Que interessa o fim e o começo se o Novo Ano não for ano de mudança? E o que é a mudança se não mudarmos por dentro, se não mudarmos nós próprios? Temos, porém, horror à mudança. Medo, muito. É sobre a mudança e o medo dela que esta crónica me fala. A todos, um excelente 2026 e até para o ano.
«O povo já está a ficar…» E interrompo o que o Dr. Jerónimo Elavoko Wanga, ilustre militante da UNITA, ministro do governo de transição de Angola, em 1975, me vai já dizer, para antes confessar que nunca mais me esqueci, e cada vez mais me lembro, da frase lapidar com que então, a poucos meses da independência da terra amada que não me viu nascer, ele me escandalizou.
Depressa veremos o que é que «o povo já está a ficar», mas preciso que me dêem a mão e viajem comigo. Venham. Eu era um rapaz de Luanda que desaguara revolucionariamente no Lobito: professor de literatura no liceu, fazia comícios, anunciava o homem novo e, em plena terra do galo negro, o sonoro símbolo kwacha de Jonas Savimbi, proclamava a primordial pureza do seu inimigo figadal, o movimento do retornado poeta de um verso profético: «às nossas casas, às nossas lavras, havemos de voltar.» Voltámos todos.
Seja como for, no Lobito, Savimbi hospedava-se do outro lado da rua onde eu morava: se eu saltasse, do meu 5.º andar, cair-lhe-ia ao colo, e, eis o problema que estávamos com ele, eu andava a fazer uma insustentável algazarra e a arrastar a juventude.
E o que o Dr. Wanga, que os meus olhos então viram com o ar eriçado de uma hiena e agora vêem como um bom homem… repito, o que Jerónimo Wanga me disse foi: «O povo já está a ficar fodido convosco.»
Eu era um revolucionário rutilante: em boa verdade, só eu, sozinho, era uma flotilha a navegar mediterrâneos de utopia. Do alto da colossal e resplandecente sabedoria dos meus 21 anos proclamava o poder popular, a violência revolucionária, um mundo de que se varreria a abjecção da desigualdade, o ópio alienante de todo o passado canalha. Ai ué Nzambi, o futuro do vento leste, esse limpo e lavado sopro proletário-camponês, esse mundo de cantado amanhã, perfeito e imóvel para sempre, forever e forever de nunca acabar… eis o que o pesado coração e a leve cabeça me instigavam a proclamar.
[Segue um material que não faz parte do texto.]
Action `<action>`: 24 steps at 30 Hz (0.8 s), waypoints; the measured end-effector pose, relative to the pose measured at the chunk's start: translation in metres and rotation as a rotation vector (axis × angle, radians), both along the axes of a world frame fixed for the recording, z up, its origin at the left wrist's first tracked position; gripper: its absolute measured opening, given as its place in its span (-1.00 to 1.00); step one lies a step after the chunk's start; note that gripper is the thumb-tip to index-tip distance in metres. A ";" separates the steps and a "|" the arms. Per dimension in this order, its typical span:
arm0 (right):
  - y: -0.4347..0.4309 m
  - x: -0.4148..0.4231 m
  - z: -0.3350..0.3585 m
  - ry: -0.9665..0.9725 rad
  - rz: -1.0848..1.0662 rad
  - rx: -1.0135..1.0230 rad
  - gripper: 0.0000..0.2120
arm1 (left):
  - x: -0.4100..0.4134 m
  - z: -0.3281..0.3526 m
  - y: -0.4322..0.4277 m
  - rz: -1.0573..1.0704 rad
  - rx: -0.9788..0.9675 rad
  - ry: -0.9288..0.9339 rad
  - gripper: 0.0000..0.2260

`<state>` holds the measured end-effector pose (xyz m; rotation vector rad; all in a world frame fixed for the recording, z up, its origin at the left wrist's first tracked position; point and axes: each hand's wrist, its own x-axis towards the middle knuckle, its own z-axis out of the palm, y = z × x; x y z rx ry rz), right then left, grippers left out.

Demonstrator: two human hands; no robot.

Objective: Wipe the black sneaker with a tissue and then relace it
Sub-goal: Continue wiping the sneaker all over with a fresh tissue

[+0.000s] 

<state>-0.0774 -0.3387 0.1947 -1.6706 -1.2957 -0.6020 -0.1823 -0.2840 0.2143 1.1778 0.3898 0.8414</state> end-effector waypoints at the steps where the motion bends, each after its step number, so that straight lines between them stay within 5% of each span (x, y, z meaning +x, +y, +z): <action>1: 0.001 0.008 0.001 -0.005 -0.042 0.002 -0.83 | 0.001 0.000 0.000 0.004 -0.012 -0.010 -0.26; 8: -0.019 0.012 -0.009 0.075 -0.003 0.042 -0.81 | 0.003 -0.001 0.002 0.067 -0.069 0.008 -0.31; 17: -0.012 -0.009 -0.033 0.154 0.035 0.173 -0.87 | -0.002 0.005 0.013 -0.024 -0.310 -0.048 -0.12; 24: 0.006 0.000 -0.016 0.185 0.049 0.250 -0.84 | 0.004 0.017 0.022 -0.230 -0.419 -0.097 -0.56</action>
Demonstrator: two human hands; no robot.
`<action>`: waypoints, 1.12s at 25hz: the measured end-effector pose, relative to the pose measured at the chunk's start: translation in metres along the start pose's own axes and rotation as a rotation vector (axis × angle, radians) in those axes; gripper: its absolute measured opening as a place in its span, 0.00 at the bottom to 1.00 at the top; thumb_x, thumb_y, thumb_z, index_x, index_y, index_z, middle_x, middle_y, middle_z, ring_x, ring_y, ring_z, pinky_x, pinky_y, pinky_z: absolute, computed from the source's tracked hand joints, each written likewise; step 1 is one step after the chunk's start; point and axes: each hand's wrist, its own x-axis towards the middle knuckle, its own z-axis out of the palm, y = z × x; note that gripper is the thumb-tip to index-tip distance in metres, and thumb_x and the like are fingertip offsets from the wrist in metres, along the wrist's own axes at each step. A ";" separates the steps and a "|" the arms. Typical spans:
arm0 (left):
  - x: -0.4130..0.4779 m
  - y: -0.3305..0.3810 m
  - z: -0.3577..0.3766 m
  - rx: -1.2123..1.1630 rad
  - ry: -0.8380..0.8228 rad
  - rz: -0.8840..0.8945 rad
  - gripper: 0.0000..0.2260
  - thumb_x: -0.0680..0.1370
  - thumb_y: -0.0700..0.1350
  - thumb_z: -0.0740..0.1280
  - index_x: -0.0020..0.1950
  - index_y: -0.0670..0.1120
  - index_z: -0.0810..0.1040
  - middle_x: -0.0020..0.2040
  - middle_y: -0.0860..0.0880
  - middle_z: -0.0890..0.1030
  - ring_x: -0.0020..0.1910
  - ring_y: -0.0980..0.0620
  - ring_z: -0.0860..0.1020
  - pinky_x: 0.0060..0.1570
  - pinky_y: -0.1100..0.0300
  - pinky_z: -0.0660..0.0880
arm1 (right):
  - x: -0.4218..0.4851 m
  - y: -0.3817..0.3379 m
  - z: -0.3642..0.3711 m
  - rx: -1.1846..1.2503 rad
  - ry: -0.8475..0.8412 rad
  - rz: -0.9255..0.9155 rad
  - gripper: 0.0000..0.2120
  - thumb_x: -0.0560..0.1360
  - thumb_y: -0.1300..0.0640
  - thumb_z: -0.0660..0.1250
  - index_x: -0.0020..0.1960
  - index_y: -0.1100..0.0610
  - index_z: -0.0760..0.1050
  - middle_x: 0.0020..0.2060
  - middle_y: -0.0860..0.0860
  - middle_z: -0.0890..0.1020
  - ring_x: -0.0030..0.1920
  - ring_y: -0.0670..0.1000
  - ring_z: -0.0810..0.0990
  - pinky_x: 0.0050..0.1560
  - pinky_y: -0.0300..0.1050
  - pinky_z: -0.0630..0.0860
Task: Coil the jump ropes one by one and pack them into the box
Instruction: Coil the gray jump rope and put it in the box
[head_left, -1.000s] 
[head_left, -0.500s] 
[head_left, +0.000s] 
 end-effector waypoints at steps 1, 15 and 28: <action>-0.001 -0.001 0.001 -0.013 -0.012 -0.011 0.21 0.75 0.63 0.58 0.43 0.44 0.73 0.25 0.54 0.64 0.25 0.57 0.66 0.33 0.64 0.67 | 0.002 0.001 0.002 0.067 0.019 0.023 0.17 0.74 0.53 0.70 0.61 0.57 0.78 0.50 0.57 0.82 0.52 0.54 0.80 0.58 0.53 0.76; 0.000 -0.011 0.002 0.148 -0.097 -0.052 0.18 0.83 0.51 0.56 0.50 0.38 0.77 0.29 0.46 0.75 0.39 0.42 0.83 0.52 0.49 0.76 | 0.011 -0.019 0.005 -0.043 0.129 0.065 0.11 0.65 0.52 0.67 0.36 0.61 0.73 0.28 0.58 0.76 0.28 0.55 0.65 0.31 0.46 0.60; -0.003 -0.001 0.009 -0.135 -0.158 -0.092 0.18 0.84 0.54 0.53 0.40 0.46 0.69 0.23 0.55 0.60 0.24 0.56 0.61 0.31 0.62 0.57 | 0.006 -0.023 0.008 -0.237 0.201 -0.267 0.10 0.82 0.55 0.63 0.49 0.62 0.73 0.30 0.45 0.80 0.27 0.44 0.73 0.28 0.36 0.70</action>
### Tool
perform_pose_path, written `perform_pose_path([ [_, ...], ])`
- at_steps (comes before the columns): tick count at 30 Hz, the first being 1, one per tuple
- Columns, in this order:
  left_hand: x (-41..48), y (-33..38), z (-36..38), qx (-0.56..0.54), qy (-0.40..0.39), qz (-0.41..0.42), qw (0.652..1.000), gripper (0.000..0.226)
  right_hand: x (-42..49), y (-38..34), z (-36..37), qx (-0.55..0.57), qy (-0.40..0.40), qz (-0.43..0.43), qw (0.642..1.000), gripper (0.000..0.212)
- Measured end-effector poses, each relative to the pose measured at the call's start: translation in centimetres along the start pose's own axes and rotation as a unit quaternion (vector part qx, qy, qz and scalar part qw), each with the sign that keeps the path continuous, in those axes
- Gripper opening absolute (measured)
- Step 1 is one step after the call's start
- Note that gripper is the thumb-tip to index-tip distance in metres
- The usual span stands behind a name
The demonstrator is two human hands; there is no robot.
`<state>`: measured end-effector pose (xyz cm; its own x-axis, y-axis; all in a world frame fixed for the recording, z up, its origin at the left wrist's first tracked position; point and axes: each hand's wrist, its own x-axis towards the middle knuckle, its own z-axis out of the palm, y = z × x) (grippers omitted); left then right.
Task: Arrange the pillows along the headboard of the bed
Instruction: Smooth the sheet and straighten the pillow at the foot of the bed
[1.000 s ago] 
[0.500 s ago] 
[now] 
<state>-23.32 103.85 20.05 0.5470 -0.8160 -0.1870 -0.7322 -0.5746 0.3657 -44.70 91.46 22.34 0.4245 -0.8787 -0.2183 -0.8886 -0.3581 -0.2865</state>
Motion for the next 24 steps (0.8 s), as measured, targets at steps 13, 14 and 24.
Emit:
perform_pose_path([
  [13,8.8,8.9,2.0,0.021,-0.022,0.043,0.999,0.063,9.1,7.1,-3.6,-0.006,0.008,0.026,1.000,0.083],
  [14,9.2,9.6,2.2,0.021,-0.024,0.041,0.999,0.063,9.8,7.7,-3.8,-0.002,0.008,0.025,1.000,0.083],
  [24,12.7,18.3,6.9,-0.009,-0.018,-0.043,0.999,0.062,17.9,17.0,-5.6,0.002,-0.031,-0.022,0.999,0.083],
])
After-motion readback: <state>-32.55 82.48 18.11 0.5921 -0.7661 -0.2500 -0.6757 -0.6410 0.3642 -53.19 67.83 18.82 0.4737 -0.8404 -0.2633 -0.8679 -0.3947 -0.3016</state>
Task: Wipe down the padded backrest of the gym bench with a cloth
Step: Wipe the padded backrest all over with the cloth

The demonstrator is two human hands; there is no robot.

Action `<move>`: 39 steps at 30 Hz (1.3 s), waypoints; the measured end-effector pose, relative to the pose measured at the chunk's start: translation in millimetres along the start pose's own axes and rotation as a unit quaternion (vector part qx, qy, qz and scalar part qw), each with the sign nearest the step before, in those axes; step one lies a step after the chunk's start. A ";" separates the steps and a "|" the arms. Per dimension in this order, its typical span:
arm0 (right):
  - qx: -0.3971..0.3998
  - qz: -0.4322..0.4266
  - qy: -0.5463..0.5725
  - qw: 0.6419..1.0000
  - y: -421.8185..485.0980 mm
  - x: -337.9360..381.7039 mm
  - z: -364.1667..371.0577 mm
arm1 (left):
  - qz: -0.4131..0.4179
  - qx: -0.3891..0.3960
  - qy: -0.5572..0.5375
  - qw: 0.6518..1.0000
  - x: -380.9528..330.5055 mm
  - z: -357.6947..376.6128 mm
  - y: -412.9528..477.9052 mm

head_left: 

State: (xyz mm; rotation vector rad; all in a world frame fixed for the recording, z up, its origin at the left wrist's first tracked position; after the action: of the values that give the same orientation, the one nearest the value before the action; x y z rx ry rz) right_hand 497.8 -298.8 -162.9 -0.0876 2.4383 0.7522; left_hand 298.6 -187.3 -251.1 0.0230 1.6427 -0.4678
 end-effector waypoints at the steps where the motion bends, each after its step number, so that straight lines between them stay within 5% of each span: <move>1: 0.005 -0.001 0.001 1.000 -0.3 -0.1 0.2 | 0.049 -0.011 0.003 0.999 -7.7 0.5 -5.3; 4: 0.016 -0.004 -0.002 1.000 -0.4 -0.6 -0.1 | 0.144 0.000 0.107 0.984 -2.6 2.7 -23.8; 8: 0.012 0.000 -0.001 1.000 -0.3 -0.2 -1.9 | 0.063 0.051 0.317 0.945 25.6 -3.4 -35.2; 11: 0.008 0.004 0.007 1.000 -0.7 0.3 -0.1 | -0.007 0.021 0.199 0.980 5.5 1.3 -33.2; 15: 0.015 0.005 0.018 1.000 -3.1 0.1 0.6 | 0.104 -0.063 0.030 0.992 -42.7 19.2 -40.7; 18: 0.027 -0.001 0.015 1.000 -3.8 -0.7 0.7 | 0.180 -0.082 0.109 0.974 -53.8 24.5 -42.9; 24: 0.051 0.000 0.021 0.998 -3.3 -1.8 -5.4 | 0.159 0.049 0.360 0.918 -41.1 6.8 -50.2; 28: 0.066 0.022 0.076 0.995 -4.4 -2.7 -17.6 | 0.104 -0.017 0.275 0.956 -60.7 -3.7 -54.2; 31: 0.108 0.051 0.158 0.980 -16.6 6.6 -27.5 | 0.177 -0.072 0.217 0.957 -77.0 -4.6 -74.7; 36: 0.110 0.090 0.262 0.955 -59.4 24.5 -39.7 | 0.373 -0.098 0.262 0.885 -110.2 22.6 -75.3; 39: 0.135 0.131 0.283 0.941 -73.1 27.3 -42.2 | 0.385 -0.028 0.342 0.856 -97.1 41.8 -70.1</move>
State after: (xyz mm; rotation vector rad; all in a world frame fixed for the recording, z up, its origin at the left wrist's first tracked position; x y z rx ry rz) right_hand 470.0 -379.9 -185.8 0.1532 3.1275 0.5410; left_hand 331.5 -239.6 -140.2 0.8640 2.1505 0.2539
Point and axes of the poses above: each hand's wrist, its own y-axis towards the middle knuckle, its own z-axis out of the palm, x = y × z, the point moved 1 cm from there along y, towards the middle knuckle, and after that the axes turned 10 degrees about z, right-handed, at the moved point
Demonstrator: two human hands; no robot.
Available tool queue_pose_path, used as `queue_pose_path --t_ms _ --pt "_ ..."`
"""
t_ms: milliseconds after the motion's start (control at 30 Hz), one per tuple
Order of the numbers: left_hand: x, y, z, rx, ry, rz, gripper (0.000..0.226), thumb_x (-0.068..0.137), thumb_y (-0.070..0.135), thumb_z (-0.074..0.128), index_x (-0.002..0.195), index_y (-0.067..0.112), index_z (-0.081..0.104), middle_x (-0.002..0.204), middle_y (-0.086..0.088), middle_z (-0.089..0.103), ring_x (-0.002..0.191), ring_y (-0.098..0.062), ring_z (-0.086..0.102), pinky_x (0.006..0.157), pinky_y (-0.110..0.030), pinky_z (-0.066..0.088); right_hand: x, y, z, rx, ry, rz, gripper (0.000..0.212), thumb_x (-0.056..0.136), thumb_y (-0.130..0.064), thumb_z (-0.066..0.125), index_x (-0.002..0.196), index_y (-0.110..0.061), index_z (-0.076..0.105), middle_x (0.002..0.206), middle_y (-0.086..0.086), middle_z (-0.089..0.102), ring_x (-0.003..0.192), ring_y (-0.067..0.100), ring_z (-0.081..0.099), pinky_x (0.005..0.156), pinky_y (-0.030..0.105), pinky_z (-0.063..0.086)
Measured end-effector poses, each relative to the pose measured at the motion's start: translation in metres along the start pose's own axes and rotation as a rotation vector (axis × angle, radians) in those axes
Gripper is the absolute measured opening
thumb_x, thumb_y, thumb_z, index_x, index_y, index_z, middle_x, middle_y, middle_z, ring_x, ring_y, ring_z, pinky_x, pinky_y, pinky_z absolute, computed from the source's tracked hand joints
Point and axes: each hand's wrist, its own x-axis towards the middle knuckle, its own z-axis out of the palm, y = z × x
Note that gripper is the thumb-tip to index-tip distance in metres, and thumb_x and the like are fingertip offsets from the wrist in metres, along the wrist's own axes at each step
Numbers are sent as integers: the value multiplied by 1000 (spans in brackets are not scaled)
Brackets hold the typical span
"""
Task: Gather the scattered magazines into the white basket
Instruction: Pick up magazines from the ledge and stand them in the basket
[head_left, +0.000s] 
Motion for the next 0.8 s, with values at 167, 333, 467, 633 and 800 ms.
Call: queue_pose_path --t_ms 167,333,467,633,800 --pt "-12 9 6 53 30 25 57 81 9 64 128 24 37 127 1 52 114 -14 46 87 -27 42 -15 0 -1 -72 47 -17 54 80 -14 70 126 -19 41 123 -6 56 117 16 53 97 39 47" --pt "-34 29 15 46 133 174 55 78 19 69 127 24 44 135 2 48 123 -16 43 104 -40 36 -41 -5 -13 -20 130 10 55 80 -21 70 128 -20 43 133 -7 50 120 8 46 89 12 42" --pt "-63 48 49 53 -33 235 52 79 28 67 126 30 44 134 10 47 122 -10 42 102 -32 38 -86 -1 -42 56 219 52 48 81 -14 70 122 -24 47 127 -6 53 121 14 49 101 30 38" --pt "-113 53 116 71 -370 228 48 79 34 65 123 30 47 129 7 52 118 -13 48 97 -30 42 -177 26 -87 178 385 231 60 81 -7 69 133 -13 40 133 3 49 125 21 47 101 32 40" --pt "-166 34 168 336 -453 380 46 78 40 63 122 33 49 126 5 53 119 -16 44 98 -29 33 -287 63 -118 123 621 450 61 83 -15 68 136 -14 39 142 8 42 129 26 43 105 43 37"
Estou para aqui a deixar a minha crónica falar, mas não é bem isso que quero que ela diga. Vou corrigi-la. Nesses dias e tantos meses de 1975 (quantos foram?), uma faca trazia-me retalhada a alma. Da boca para fora, saíam-me as grandes parangonas revolucionárias, mas no tumular silêncio do meu coração recolhiam-se, protegidos e clandestinos, canções e poemas, filmes e livros. Disfarçado, metia-me por nocturníssimas vielas, para deixar tocar dentro de mim os adolescentes Beatles; o Keith Jarrett em Köln; um fado de «coração por aí por onde vais» até; uma carta da remota Pinhel com as tão deliciosas reaccionárias saudades de mãe, pai e irmã; o desperdício de versos burgueses de colher na boca e amor em visita.
Se era essa a metade da alma que eu queria, o que fazia, então, de mim o refém dos sórdidos túneis da revolução, que tentava enfiar pela garganta sem espinhas do povo? Que flotilha de presunção, sem água benta, me fazia esconder o intrincado e complexo mundo de milhões de pensamentos, afectos, dilemas, intenções e dúvidas – que eu sabia existirem! – agarrando-me a uma cartilha tão tansa como astuciosa?
Vaidade e medo, diria hoje, eis os ingredientes do mais feroz revolucionário. A vaidade de ser único, de ser guia e «educador», de arrastar um cortejo de condenados. E o que, quando se apercebe da armadilha, faz o revolucionário persistir é o medo de ser excluído por tantos companheiros, camaradas, amigos, palhaços.
Aos que têm medo de deixar cantar as dúvidas, os poemas, o tão antigo e sábio passado, o raio dessas coisas a que chamamos conforto, carinho e saudade, talvez não seja mau que ouçam a frase imortal que o ministro Wanga disse, em Luanda, terra amada em que já não irei morrer.